Task statement: Answer with one number only: the count of lines below that hold the word "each".

+++ Data shown +++

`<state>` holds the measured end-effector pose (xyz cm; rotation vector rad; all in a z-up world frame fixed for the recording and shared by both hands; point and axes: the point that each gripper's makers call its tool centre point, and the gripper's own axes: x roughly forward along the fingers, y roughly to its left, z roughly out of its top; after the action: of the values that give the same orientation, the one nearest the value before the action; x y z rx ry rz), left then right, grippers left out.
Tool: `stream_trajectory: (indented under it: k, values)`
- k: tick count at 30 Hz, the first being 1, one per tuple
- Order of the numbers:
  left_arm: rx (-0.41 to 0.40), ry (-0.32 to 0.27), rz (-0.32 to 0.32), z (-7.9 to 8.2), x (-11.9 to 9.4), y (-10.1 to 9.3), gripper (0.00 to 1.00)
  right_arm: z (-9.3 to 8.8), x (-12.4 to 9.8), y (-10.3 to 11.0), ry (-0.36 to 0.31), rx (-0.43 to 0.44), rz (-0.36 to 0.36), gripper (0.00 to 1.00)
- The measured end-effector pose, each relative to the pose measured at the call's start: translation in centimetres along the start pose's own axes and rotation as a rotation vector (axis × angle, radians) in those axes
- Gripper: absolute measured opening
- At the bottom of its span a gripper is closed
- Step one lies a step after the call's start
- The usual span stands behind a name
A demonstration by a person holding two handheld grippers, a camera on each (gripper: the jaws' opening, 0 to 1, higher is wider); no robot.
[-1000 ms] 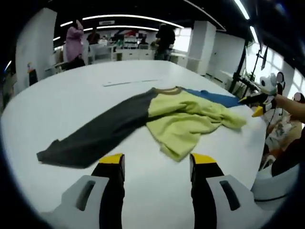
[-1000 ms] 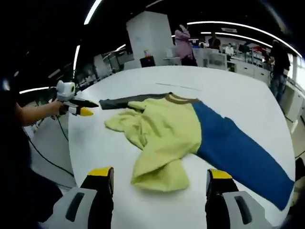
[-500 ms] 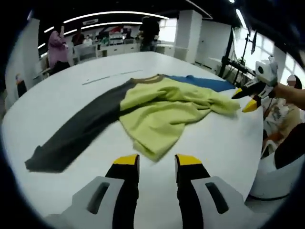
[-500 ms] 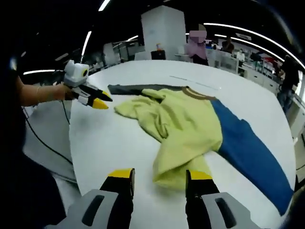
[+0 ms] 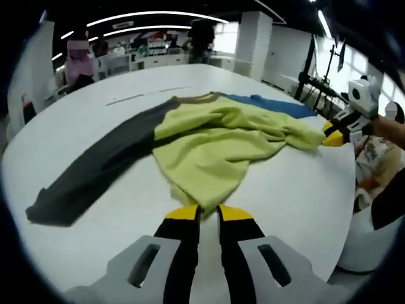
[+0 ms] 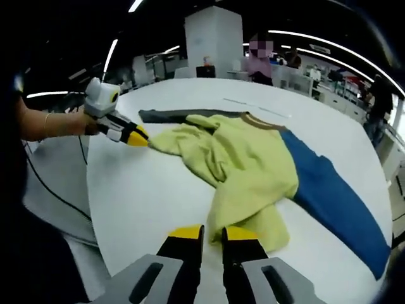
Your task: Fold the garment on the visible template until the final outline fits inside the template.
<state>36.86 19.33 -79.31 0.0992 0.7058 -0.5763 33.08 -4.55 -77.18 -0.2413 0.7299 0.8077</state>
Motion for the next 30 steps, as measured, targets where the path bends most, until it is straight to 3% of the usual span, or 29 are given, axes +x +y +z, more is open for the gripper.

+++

Response to this task: 3